Reading the text in speech bubbles can be tricky because the 7in screen is just too small when displaying a full comic page. The Kindle has a panel view mode that displays a few panels at a time but it is a bit clumsy. I prefer pinching to zoom and pan on the Colorsoft’s touchscreen, which is fast and smooth enough to quickly read sections while still getting an appreciation of the whole page.
One of the big advantages of the Kindle is Amazon’s vast ebook store, which is equally large for comics and graphic novels. Amazon bought graphic novel specialist Comixology in 2014 and has since integrated its library into the Kindle store, including existing purchases.
The Kindle can be loaded up with ePub or pdf files, allowing you to buy books elsewhere, though only documents sent via Amazon’s Send to Kindle service showed up in colour on the Colorsoft.
One thing that needs improving is library management on the Colorsoft, particularly if you have a lot of comics or books. The Kindle has filters for books and comic strips, but it didn’t recognise any of the graphic novels I own as comics, leaving them all bundled in a mess with regular books and hard to browse. The filters do work on the Kindle app on a tablet, however.
Specifications
Screen: 7in colour e-paper (B&W 300ppi; Colour 150ppi)
Dimensions: 127.6 x 176.7 x 7.8mm
Weight: 219g
Water resistance: IPX8 (2m up to 60 minutes)
Connectivity: Wifi 5, Bluetooth
Storage: 32GB
Battery life: 28 hours of reading
The battery life is a bit more variable than other Kindles because of the colour screen, but it lasted longer in my testing than Amazon’s estimates. I saw about 45 hours of reading of regular black and white books with about 40% brightness, which reduces to about 32 hours when reading colour graphic novels with the brightness set to about 70%. Standby battery life was very good too, losing less than 1% per day with the power save option enabled.
Sustainability
The Colorsoft will receive software and security updates for at least four years after it is last available new from Amazon. The company does not provide an expected lifespan for the battery but it should last in excess of 500 full charge cycles with at least 80% of its original capacity. Access to repair options varies by country. It contains 28% recycled materials including cobalt, magnesium and plastic.

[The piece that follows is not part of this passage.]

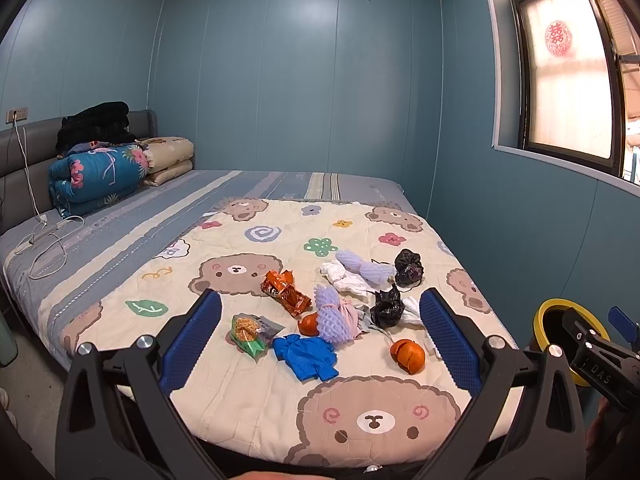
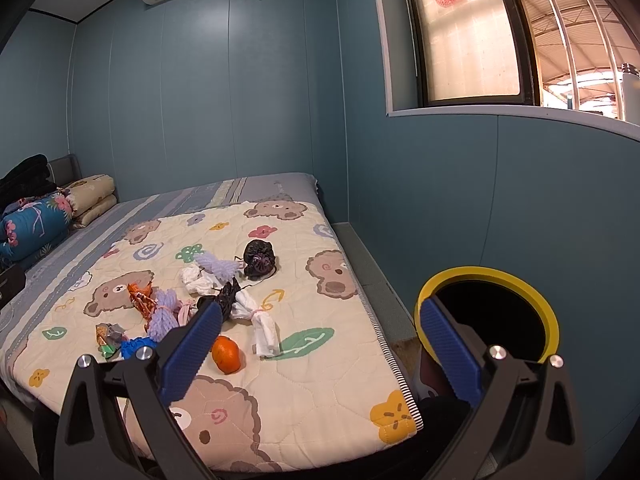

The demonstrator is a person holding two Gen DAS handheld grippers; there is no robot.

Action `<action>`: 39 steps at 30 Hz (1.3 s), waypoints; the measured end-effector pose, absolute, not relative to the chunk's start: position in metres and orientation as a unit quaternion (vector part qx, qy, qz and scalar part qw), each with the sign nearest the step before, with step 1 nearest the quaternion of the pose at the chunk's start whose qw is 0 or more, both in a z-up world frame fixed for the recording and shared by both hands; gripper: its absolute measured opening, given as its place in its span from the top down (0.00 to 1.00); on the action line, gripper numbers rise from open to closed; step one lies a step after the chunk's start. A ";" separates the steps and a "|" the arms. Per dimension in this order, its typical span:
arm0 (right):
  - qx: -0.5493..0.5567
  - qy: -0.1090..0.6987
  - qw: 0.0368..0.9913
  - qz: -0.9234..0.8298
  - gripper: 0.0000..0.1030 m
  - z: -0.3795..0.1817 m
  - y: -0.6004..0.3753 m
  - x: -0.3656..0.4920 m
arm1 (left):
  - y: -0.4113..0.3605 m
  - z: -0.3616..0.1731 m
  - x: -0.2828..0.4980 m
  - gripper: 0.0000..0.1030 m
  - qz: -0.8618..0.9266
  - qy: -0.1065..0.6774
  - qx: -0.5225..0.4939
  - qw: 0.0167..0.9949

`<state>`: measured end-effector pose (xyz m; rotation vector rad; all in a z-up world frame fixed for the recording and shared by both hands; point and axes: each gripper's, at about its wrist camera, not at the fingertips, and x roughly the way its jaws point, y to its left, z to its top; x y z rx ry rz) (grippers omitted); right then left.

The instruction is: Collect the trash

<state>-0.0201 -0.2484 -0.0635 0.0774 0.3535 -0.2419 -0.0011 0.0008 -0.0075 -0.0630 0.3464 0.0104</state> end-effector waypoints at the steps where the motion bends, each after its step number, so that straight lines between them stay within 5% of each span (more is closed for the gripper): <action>1: 0.039 0.176 0.976 -0.120 0.07 -0.063 -0.249 -0.020 | 0.001 -0.009 -0.001 0.07 0.005 0.173 -0.032 0.984; 39: 0.039 0.176 0.976 -0.120 0.07 -0.065 -0.249 -0.021 | 0.001 -0.013 0.000 0.07 0.003 0.181 -0.031 0.983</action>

Amazon breaks down the Kindle’s environmental impact in its report and offers trade-in and recycling schemes.
Price
The Kindle Colorsoft costs £269.99 (€299.99/$279.99).
For comparison, the Kindle costs £79.99, the Kindle Paperwhite costs £124.99, the Kindle Scribe costs £379.99, the Kobo Libra Colour costs £199.99, the Boox Go Color 7 costs €279.99 and the iPad costs £329.
Verdict
Despite its troubled start, the Colorsoft proves that colour e-ink can be great. It feels like it will eventually be the norm for e-readers, replacing black and white for books, not just comics and graphic novels.
Seeing your covers and in-book pictures in colour immediately lifts the experience without creating a big downside compared with the best monochrome models. Comics also look pretty good and are easier to read outdoors on the Kindle than a tablet. But the 7in screen just isn’t big enough to do justice to graphic novels; for that you would need a colour version of the 10.2in Scribe or an iPad with its much bolder and more saturated display.
At the same time the Colorsoft doesn’t feel like a luxury Kindle in the way other high-priced models such as the Oasis managed. Despite its meaty price tag, it feels utilitarian just like a Paperwhite.
That leaves the Colorsoft in a hinterland. The colour screen is great, but struggles to justify the extra cost at this size of screen suited most for regular textbooks. Buy it on a deal and you won’t be disappointed. And if you have one already that has a yellow tint at the bottom of the screen, contact Amazon’s support for a replacement.
Pros: colour and black and white, in-book images and covers look great, much better for comics, speedy pinch-and-zoom, water resistant, light, good battery life, auto front light, USB-C.
Cons: screen flashes on page turns for colour far more than black and white, no page-turn buttons, expensive, 7in screen too small for comics, colours not as vibrant as tablet, locked to Amazon’s ecosystem.